Observers were asked to discriminate the orientation of one of two Gabor patches (
Figure 1). Each observer completed two sessions of each spatial location condition, resulting in six sessions per observer. Location sessions were performed in a random order. Each session consisted of five 64-trial blocks for a total of 320 trials, 1920 trials per participant. Trial order per block was counterbalanced to result in an equal number of trials per precue, target, and orientation.
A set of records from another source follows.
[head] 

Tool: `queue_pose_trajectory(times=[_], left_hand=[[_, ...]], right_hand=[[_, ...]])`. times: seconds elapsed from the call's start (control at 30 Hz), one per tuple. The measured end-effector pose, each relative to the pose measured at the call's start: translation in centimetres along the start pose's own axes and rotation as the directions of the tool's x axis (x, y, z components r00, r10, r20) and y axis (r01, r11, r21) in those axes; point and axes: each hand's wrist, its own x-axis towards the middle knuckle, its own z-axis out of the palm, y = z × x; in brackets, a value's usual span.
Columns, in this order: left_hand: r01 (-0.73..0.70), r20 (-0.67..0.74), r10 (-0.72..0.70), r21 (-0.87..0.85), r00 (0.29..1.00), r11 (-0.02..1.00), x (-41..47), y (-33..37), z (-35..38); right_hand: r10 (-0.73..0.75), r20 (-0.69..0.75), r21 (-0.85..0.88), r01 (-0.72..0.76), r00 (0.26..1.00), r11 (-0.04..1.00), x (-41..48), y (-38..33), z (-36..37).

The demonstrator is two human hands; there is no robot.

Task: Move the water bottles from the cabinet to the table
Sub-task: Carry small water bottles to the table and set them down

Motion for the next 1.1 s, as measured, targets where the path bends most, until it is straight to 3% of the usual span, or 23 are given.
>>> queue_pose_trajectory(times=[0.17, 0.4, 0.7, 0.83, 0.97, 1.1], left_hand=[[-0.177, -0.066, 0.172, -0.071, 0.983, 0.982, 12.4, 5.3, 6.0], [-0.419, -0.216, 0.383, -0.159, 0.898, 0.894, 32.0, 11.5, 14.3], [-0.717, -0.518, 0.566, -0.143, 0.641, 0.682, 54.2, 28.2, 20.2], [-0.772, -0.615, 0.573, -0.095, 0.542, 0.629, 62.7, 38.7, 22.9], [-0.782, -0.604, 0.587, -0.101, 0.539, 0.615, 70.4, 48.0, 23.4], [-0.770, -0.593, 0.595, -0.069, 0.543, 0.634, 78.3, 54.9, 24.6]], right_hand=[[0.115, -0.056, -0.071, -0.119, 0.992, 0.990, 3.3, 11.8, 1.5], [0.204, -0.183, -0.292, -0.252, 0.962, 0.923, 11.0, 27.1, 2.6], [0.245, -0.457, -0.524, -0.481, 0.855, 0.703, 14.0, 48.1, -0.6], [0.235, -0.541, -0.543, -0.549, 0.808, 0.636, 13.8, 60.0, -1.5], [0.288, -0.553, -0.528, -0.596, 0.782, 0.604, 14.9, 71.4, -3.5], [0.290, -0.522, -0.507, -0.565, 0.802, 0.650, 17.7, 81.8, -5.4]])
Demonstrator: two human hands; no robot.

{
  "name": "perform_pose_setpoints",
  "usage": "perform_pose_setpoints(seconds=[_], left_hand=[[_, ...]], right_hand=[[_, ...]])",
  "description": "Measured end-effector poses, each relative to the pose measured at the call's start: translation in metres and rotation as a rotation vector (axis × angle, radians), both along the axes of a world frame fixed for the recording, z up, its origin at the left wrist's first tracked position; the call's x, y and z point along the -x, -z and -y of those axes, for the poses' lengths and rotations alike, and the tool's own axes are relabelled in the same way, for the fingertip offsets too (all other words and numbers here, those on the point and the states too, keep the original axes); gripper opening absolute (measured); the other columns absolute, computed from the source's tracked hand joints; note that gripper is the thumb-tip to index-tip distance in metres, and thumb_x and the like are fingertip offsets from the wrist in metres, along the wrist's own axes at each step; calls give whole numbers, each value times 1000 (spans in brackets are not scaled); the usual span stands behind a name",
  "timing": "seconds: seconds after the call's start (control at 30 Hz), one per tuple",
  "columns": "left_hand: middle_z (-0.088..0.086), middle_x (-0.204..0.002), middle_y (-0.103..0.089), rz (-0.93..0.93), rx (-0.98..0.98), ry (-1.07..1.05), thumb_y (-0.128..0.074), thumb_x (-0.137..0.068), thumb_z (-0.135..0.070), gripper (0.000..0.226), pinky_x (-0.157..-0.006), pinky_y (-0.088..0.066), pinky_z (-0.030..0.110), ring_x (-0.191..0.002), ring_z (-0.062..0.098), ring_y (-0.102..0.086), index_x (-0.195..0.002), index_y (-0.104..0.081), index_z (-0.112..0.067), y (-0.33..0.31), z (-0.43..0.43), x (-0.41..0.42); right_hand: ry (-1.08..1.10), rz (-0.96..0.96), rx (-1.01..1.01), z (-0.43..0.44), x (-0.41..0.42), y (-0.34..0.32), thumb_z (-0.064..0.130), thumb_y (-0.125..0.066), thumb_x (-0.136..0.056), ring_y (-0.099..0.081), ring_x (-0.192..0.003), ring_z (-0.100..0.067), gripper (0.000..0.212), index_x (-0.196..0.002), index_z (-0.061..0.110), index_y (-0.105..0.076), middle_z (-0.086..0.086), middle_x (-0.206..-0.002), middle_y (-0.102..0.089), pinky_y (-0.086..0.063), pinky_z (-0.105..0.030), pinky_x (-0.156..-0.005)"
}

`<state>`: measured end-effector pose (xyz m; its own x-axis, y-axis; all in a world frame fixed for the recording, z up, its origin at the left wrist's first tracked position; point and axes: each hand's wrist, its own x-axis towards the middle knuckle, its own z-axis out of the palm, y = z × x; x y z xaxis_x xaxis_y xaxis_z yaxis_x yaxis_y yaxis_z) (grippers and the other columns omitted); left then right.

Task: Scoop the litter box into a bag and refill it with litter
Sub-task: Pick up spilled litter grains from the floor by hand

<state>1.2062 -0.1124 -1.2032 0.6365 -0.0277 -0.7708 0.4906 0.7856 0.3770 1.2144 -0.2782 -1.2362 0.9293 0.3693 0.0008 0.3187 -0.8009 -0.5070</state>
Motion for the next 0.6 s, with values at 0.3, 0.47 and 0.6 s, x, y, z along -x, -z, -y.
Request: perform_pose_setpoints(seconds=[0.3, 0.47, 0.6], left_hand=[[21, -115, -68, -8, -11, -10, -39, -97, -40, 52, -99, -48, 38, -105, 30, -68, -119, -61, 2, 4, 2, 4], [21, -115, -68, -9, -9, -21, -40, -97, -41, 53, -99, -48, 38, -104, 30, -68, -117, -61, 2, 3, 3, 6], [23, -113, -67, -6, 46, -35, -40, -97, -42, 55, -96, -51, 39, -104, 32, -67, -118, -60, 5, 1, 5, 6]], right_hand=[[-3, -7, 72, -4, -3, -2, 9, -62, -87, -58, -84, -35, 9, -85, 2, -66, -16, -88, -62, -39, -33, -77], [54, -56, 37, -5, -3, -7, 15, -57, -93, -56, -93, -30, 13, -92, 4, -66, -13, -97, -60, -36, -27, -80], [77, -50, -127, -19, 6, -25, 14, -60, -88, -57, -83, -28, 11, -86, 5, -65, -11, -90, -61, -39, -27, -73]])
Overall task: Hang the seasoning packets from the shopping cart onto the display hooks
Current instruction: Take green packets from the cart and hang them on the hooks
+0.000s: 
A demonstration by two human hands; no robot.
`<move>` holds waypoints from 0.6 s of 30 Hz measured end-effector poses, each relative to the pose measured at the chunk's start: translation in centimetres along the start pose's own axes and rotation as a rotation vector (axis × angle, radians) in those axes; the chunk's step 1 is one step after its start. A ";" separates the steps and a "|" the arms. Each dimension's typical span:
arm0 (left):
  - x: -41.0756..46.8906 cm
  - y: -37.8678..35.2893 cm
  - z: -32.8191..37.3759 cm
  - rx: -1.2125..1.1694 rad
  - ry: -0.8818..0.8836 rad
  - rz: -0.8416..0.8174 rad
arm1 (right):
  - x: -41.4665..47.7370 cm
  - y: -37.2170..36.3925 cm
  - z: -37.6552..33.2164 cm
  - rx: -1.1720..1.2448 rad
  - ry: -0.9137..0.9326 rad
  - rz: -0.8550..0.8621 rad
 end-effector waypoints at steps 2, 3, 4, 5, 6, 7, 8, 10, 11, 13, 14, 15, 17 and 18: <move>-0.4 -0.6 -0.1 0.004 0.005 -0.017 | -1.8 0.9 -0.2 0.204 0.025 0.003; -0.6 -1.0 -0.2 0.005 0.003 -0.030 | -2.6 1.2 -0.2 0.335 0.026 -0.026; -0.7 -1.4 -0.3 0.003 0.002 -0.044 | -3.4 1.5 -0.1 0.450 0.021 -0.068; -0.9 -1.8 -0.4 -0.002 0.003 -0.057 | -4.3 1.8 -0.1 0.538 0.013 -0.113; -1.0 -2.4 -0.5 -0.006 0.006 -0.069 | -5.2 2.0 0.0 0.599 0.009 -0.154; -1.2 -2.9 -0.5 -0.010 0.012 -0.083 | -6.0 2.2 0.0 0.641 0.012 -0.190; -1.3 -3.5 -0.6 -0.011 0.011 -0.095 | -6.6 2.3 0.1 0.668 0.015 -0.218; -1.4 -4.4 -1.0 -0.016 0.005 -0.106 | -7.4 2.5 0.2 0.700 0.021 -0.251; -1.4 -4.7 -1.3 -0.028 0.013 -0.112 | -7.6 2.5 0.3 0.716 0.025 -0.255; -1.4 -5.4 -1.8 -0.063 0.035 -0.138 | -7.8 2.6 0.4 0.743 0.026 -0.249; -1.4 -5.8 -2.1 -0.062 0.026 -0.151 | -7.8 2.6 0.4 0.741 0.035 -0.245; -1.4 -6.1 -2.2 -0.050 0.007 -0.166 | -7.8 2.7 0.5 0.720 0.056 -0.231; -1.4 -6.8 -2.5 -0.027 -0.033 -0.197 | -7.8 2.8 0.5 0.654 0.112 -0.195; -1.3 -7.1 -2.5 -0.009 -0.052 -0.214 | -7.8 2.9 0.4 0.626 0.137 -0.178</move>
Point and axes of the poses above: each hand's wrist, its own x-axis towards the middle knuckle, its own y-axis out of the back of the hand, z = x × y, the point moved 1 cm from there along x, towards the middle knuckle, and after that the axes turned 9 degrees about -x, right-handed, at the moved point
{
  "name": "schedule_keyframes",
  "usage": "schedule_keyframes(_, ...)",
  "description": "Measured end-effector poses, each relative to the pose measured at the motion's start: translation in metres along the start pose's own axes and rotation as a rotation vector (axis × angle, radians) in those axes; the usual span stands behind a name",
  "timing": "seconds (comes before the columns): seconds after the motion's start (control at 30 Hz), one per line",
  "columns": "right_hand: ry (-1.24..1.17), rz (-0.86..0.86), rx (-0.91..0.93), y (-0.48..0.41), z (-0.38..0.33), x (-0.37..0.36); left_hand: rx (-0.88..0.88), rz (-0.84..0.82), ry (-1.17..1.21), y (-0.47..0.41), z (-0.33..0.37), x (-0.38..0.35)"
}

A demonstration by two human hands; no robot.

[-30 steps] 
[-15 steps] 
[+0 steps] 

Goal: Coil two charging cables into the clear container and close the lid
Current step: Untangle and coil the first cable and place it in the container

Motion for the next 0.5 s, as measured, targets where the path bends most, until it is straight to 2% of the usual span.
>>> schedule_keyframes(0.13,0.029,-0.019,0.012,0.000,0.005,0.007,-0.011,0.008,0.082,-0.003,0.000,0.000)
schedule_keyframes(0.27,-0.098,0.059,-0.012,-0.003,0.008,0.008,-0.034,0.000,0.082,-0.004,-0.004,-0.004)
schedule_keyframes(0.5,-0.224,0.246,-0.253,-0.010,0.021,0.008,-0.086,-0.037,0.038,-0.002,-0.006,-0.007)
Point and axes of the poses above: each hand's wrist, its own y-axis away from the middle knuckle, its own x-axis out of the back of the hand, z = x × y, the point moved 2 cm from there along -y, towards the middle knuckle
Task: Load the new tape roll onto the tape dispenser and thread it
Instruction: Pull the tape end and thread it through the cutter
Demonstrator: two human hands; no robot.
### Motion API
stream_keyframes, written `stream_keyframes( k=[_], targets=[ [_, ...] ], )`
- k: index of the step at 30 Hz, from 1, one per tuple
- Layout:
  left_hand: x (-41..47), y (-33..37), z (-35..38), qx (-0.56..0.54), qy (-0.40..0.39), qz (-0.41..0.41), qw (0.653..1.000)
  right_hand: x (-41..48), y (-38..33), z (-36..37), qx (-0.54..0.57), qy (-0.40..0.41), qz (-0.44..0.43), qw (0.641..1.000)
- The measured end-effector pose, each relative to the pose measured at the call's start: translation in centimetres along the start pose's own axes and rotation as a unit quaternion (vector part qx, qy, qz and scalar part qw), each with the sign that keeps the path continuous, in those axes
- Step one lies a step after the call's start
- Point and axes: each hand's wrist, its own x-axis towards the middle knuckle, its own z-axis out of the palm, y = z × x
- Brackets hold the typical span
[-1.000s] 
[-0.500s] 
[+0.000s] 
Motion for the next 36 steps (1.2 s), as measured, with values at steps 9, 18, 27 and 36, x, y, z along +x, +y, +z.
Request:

At the start of each trial, an auditory precue was presented 1000 ms before the first target. It was either a valid cue, indicating which target (T1: 1300 Hz or T2: 250 Hz) to attend to, or an uninformative, neutral auditory precue (T1 and T2) with the two tones together. Two targets were presented serially for 30 ms at the same target location, separated by a stimulus onset asynchrony of 250 ms. A response-cue, 500 ms after the last stimulus presentation, informed the observer of which target orientation to report. For valid trials, the response-cue indicated the same target that the precue signaled, and on neutral trials, the response-cue indicated either T1 (high tone: 1300 Hz) or T2 (low tone: 250 Hz), with equal probability. Observers reported the tilt of the response-cued target with a key press (1: counter-clockwise, 2: clockwise). In neutral trials, the temporal precue indicated that the target was equally likely to be in the first or second interval and the response-cue indicated the interval containing the target whose orientation the participant had to report. To reduce speed-accuracy tradeoffs, observers were asked not to respond until the go-cue (1500 ms after response-cue offset) would be displayed, in which the fixation cross changed from white to gray. The response time period itself was unlimited. At the end of each trial, after each response, observers received feedback: a green plus sign for correct and red minus sign for incorrect responses. Block-level feedback was also provided, with percent correct for that block, to inform participants of their overall performance. Additionally, block-level performance was informative to the experimenter to confirm that the tiltrated threshold (and adjusted threshold, thereafter) would yield ∼75% performance.
To accurately compare attentional effects among visual field locations, discriminability was matched across the three tested locations for each observer. Before each experimental session, an adaptive staircase (three-up/one-down thresholding staircase) procedure was used to titrate discrimination accuracy to 75% on neutral trials, independently per target (T1 and T2) and location (fovea, RHM, or UVM) resulting in six thresholds (80 trials per threshold). Each session began with the titrated threshold, and the threshold was adjusted per block as needed to ensure the same accuracy across the experiment. To familiarize observers with the task and target timing, each observer performed two training sessions of one hour at an experimentally irrelevant location (lower right quadrant) on neutral trials.